§ **Work instruction**:
Every line below must be copied as written, except for pictures.

§ **Dataset content**:
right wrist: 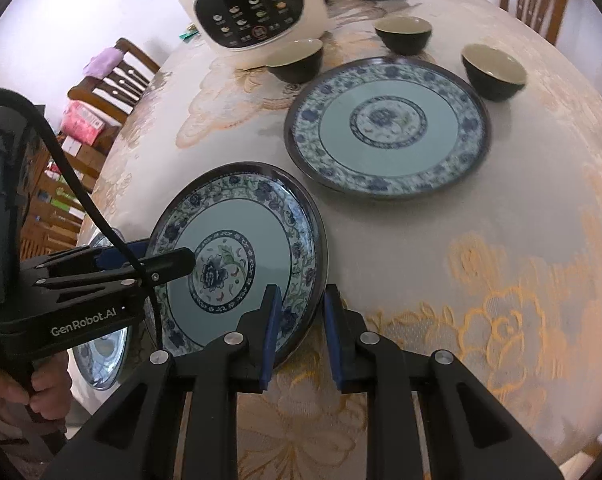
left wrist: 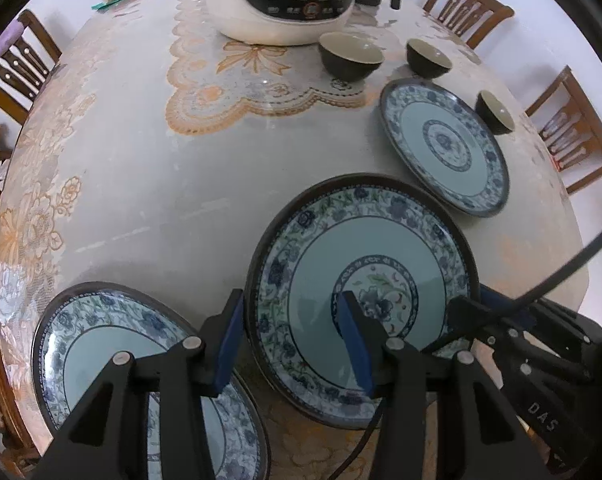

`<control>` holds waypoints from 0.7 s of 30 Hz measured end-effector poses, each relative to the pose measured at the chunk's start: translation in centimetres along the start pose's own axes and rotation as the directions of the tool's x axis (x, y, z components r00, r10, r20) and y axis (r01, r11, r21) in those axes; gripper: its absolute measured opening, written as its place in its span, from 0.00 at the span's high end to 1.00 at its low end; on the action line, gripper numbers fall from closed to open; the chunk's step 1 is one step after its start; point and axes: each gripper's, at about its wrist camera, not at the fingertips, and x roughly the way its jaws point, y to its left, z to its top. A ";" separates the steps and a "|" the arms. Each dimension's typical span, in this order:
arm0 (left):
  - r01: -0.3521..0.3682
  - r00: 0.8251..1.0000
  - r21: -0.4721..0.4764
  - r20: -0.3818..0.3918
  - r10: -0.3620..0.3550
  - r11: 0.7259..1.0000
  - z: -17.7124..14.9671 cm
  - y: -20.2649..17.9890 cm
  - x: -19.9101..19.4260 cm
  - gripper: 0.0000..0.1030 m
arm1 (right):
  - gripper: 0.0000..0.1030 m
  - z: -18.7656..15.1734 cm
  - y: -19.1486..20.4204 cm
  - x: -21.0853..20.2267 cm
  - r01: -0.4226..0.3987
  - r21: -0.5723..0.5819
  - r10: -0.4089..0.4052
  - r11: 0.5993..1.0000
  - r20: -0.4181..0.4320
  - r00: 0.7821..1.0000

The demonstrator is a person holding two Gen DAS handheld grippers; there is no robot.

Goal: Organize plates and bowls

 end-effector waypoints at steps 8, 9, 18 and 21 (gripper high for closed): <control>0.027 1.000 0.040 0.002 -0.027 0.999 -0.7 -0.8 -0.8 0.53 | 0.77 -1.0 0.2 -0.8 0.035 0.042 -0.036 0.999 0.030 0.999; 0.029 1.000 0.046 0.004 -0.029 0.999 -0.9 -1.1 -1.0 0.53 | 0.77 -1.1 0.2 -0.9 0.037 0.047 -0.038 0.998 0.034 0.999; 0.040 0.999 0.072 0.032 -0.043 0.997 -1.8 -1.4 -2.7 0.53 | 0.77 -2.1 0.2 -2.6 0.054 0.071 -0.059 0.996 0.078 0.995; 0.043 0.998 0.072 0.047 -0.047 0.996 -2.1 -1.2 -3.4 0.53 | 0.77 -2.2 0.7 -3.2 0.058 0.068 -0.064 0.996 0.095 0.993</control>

§ **Written response**:
right wrist: 
left wrist: 

`<control>` holds waypoints from 0.7 s of 30 Hz measured end-effector poses, each relative to the pose measured at the chunk's start: translation in centimetres along the start pose's own axes and rotation as the directions of the tool's x axis (x, y, z components r00, r10, r20) and y axis (r01, r11, r21) in those axes; gripper: its absolute measured opening, written as its place in its span, from 0.00 at the span's high end to 1.00 at its low end; on the action line, gripper numbers fall from closed to open; the chunk's step 1 is one step after its start; point and axes: each gripper's, at about its wrist camera, not at the fingertips, and x roughly the way its jaws point, y to its left, z to its top. A ";" separates the steps and a "|" the arms. Each dimension's typical span, in this order:
arm0 (left):
  - r01: -0.3521..0.3682
  - r00: 0.8251..1.0000
  - r21: -0.4721..0.4764
  - r20: -0.3818..0.3918
  - r10: -0.3620..0.3550
  - r11: 0.7259..1.0000
  - z: -17.7124..14.9671 cm
  - y: -20.2649..17.9890 cm
  - x: -19.9101..19.4260 cm
  - gripper: 0.0000..0.1030 m
arm1 (right):
  - gripper: 0.0000..0.1030 m
  - z: -18.7656..15.1734 cm
  - y: -19.1486..20.4204 cm
  - x: -21.0853..20.2267 cm
  - r01: -0.4226..0.3987
  - r21: -0.5723..0.5819
  - r10: -0.4089..0.4052
  - r11: 0.5993..1.0000
  - r20: -0.4181..0.4320
  - r00: 0.7821..1.0000

The demonstrator is a person holding two Gen DAS handheld grippers; there is no robot.

Goal: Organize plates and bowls

 end-effector waypoints at steps 8, 9, 18 and 21 (gripper high for closed): <control>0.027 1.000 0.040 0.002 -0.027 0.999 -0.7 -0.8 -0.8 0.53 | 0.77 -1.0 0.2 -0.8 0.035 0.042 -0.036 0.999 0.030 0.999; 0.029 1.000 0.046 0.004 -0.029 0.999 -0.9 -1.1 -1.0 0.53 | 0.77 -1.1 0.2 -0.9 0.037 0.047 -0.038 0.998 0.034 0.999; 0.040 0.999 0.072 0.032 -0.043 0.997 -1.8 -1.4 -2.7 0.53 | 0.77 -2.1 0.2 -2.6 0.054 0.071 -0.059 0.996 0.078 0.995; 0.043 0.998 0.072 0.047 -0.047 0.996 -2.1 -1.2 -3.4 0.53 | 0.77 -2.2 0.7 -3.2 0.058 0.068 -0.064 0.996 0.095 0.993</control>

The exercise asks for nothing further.